Еще недавно в различиях развитых и неразвитых (развивающихся) стран, народов и культур не обнаруживалось ничего, носящего привкус нового расизма. Если неразвитости сопутствует братское сочувствие более развитых, если в ней усматривают черту, вполне преодолимую и преодолеваемую в ходе прогресса, просвещения и других общечеловеческих процессов исторического восхождения, то она остается понятием, находящимся по ту сторону всякого расизма. Но если неразвитости сопутствуют презрение и фобии, если развитые консолидируют перед ее лицом свои ряды в качестве держателей привилегий, которыми они не готовы поступиться, если на ней лежит печать непреодолимой культурно-исторической наследственности, которую нельзя облагородить, а нужно только вырывать с корнем, тогда мы имеем дело с расистским восприятием человеческого неравенства. А расизм закономерно ведет к милитаризму — к идеологии тотальной мобилизации демократии, "которая должна уметь себя защищать". Без прививки новейшего расизма невозможно объяснить себе столь быстрого перехода от либерального пацифизма к глобальному милитаризму, эксплуатирующему фобии тех, кто успел заполучить себе известные привилегии, но памятует об их нелегитимности по «старым» меркам нормального человеческого равенства.
Соответственно двум моделям реколонизации мы имеем дело и с двумя разновидностями расизма, имеющими общий корень, но тактически и инструментально различающимися.
В одном случае расовая пропаганда играет характер холодной (способной переходить и в горячую) гражданской войны компрадорской элиты с туземным большинством, предназначенным к изгойскому уделу и в обосновании этого дискредитируемым в своем человеческом достоинстве. Это— социал-расизм в чистом виде. Вместе с ним отступают такие понятия, как «равенство», "демократия", «просвещение», обретая архаические черты "демократии белого меньшинства". Во втором случае — когда речь идет о нациях, не преданных своей элитой, империалистической войне не суждено перерастать в гражданскую. Здесь расизму предстоит идти на особый риск, связанный с необходимостью дискредитации целых цивилизаций и религий.

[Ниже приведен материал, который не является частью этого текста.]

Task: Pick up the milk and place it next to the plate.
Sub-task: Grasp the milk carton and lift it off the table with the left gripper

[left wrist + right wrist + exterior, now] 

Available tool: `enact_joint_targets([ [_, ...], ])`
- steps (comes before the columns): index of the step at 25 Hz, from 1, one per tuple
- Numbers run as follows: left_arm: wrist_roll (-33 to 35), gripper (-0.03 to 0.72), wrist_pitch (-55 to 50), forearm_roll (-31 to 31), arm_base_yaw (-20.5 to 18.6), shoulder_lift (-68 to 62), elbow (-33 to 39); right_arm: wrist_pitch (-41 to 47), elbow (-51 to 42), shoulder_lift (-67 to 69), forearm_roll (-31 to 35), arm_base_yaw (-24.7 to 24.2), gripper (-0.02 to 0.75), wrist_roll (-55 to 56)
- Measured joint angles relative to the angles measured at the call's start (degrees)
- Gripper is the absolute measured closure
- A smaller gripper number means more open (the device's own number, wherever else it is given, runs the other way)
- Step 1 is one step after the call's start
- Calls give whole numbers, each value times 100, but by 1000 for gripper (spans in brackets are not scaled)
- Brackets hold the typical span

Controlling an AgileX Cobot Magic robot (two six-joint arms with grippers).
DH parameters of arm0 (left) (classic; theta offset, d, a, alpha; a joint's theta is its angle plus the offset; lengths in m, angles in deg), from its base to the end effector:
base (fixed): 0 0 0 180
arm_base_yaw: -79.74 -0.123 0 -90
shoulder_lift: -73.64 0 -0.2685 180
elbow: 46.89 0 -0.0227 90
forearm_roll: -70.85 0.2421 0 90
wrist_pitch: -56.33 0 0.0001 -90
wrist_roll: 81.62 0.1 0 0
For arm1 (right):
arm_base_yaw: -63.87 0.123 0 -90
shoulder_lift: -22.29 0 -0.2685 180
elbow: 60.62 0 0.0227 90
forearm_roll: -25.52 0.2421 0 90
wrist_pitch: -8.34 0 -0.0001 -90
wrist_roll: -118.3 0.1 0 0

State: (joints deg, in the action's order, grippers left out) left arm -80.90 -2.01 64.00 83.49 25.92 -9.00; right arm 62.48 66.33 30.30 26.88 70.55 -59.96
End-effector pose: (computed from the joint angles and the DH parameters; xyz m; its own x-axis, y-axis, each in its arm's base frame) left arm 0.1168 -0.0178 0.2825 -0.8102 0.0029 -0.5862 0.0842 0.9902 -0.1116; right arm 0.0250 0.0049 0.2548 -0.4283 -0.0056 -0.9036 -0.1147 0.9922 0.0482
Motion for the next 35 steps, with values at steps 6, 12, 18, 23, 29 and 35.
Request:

Таков случай так называемого мусульманского фундаментализма, когда правящая элита отдельных мусульманских стран не обнаруживает готовность утратить свою идентичность в обмен на глобальное признание и расторгнуть связь с нацией ради допущения в клуб избранных. В этих случаях агрессору приходится идти на риск, связанный с появлением "враждебного интернационала". Всякая мировая религия, если она подвергается нападкам западных модернизаторов-глобалистов, способна порождать свой протестный интернационал.
Прежде чем анализировать возможности таких интернационалов, надо обрисовать вызовы, с которыми им предстоит столкнуться.
Неожиданное для многих духовное приключение Запада, увлекшее его на путь новой расовой сегрегации человечества, не может кончиться мелкими счетами с нынешними «странами-изгоями» — Ираком, Ливией, Северной Кореей. Ибо речь идет не просто о конъюнктурных установках прагматического сознания, ищущего незаконных материальных выгод, но оправдывающегося высокими тираноборческими мотивами. Тогда было бы ясно, что Ирак, например, в первую очередь «виновен» в том, что его территория богата нефтью, которую сильным мира сего хочется прибрать к рукам. Однако на самом деле речь идет не столько о ресурсной катастрофе "технической цивилизации", сколько о ее моральной, гуманитарной катастрофе, связанной с соблазнами нового глобального расизма. Этот расизм вряд ли сможет остановиться там, где советует прагматический рассудок: не терпеть прегрешений слабого Ирака, но находить оправдание действиям таких гигантов, как Индия или Китай.
Расизм — слишком увлекательное чувство, чтобы подчиняться одним только прагматическим правилам. Будучи раз пробужденным, этот демон не даст себя легко усыпить. Те гуманитарные открытия, которые успел совершить новый западный расизм в области принципиальных различий между демократическим (западным) и недемократическим (азиатским) менталитетом, между открытым и закрытым обществом, между перспективной культурной наследственностью, гарантирующей успехи в школе модерна, и неперспективной, обрекающей на стагнацию и варварство, не могут пройти бесследно. Они порождают те фобии либерального сознания, которые ведут к параноидальной одержимости. Сравнительно недавно, когда Запад был представлен технократами и технологическими детерминистами, его картина мира строилась в благодушных образах «конвергенции». Ожидалось, что стоит Советскому Союзу, Китаю, мусульманским странам достичь определенного уровня промышленно-экономических показателей на душу населения, как азиатская душа начнет становиться «прозрачной», автоматически втянется в процесс рационализации.